Interleukin (IL)‐32 is a recently discovered cytokine that appears to play an important role in human colon cancer growth. We investigated that IL‐32γ in combination with TNF‐α remarkably inhibited cell growth of human colon cancer cells (HCT116 and SW620) and tumor growth in xenograft‐bearing nude mice. The transient enforced overexpression of IL‐32γ potentiated the inhibitory effect of TNF‐α on DNA synthesis, cell number and protein content, and enhanced apoptosis in colon cancer cells. We also found that knockdown of IL‐32γ by siRNA showed the abolishment of cell growth inhibitory effect of TNF‐α. The IL‐32γ‐overexpressing colon cancer cells further increased TNF‐α‐mediated expression of p38 MAPK as well as that of Bax, cleaved caspase‐3 and ‐9, but decreased that of antiapoptotic proteins such as Bcl‐2, cellular inhibitor of apoptosis protein (IAP) and X chromosome IAP. In xenograft model, the lipopolysaccharide (LPS)‐injected (1.25 mg/kg) mice inoculated with IL‐32γ‐transfected HCT116 colon cancer cells were more decrease tumor volume and weight than inoculated with vector.

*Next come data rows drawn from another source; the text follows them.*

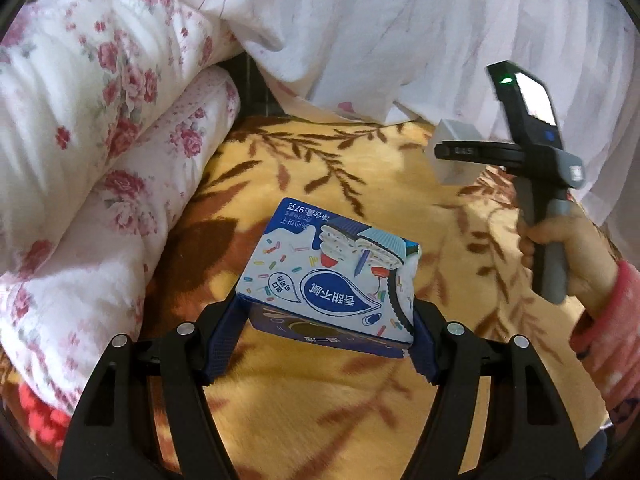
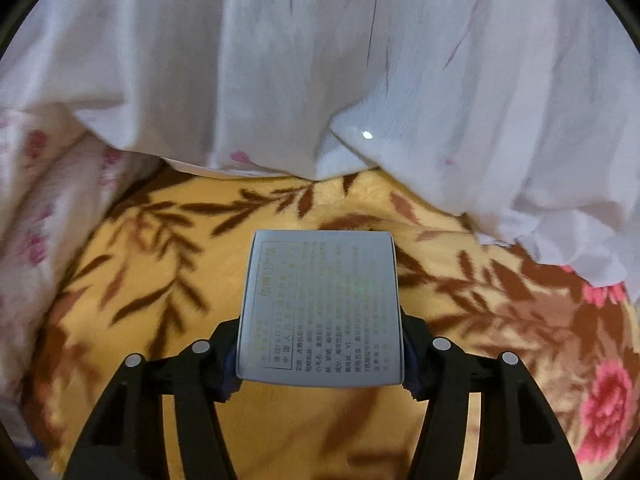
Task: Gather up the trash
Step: 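Hold the milk carton in the left tool while the right tool grasps the small white box, then lower carton and white box into the orange bin and open both tools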
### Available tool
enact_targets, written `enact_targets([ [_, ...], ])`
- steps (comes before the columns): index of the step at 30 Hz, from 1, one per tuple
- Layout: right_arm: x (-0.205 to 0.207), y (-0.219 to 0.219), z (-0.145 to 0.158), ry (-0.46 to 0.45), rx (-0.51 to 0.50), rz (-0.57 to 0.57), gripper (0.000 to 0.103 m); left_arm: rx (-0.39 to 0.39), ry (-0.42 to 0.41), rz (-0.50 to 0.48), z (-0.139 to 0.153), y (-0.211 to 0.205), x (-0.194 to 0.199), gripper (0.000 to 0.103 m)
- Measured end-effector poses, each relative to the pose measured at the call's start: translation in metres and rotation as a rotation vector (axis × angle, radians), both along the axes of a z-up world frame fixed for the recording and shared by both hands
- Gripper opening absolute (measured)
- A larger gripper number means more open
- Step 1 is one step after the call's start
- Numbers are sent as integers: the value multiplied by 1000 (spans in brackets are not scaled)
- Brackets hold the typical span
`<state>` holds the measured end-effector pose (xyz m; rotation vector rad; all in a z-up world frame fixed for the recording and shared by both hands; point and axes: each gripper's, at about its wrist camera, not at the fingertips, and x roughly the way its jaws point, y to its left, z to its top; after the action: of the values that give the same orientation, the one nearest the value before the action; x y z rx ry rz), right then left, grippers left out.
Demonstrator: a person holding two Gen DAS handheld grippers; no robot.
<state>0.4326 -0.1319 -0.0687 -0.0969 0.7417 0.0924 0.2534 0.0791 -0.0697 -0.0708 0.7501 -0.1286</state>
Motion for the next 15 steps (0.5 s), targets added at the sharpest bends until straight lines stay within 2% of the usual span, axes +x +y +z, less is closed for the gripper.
enact_targets([
  [7,-128,-32,41,-45,48,43,59,6,-18,-38,16,-29,-50,68],
  [11,-205,-56,50,-52,80,59,59,-2,-18,-79,21,-47,-85,68],
  [15,-279,-78,49,-57,93,70,59,22,-15,-148,20,-70,-131,68],
])
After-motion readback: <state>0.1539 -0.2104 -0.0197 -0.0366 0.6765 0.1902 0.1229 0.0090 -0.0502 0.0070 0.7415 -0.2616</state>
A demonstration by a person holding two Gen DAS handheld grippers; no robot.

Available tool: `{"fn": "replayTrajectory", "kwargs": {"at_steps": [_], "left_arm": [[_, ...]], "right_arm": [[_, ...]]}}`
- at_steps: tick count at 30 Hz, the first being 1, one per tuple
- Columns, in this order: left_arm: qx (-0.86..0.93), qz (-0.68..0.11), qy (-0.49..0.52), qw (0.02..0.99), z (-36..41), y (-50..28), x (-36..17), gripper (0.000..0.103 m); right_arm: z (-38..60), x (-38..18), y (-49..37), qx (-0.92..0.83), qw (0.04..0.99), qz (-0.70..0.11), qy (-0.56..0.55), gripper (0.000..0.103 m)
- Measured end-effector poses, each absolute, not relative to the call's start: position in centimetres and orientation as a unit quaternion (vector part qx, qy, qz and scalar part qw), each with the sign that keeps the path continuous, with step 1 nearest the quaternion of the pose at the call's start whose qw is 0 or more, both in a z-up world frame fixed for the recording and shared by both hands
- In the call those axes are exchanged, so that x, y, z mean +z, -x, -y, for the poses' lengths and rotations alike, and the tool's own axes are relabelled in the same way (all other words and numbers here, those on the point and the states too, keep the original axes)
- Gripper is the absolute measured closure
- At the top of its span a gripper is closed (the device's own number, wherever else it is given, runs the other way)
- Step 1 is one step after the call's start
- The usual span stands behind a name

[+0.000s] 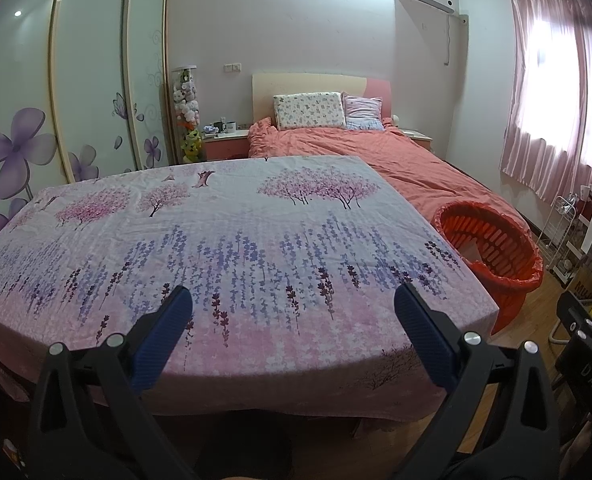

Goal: Collect trash

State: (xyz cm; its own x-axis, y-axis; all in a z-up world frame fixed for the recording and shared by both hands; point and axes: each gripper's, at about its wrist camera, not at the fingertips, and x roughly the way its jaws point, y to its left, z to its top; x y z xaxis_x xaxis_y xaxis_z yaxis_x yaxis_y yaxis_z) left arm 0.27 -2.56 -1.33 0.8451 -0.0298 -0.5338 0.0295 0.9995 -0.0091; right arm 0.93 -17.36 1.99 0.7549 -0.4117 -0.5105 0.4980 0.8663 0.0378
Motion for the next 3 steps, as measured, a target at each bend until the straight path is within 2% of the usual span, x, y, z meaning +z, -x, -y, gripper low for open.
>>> {"fn": "replayTrajectory", "kwargs": {"at_steps": [3], "left_arm": [[-0.016, -0.277, 0.000, 0.961, 2.59, -0.28, -1.29, 0.004]], "right_arm": [[17.48, 2.02, -0.94, -0.244, 0.933, -0.251, -0.086, 0.002]]}}
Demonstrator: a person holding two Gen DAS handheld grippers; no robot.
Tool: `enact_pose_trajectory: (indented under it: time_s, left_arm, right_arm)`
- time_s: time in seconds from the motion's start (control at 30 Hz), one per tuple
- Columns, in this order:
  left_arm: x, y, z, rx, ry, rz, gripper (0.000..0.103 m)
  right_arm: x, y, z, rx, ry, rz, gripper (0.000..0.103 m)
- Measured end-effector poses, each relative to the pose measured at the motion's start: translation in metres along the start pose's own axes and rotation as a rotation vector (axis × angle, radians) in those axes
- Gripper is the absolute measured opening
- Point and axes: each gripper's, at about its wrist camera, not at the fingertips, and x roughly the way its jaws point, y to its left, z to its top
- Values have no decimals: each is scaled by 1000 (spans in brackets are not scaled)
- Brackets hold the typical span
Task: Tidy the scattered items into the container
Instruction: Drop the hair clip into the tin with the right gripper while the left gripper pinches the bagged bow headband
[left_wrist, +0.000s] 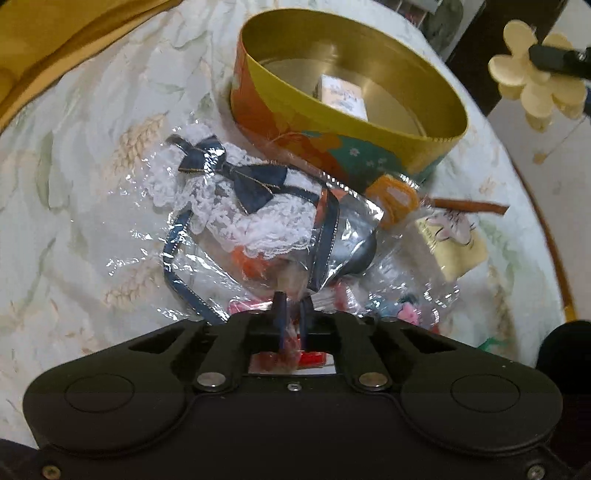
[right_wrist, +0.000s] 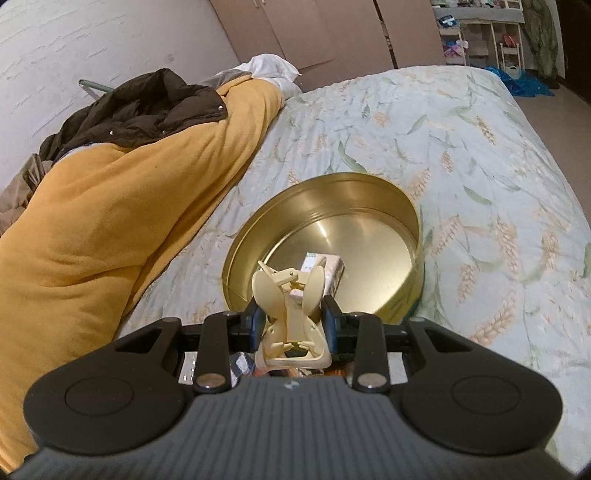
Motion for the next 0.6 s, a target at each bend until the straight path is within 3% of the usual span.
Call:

Tumor tissues isolated from LPS‐injected mice inoculated with IL‐32γ‐overexpressing colon cancer cells potentiated the expression levels of pro‐apoptotic proteins such as cleaved caspase‐3, 9 and Bax, but decreased that of Bcl‐2. Furthermore, the mice increased IL‐10 production, but decreased IL‐6 levels in serum. In conclusion, our results suggest that IL‐32γ may potentiate TNF‐α‐induced cell growth inhibition through activation of p38 MAPK pathways.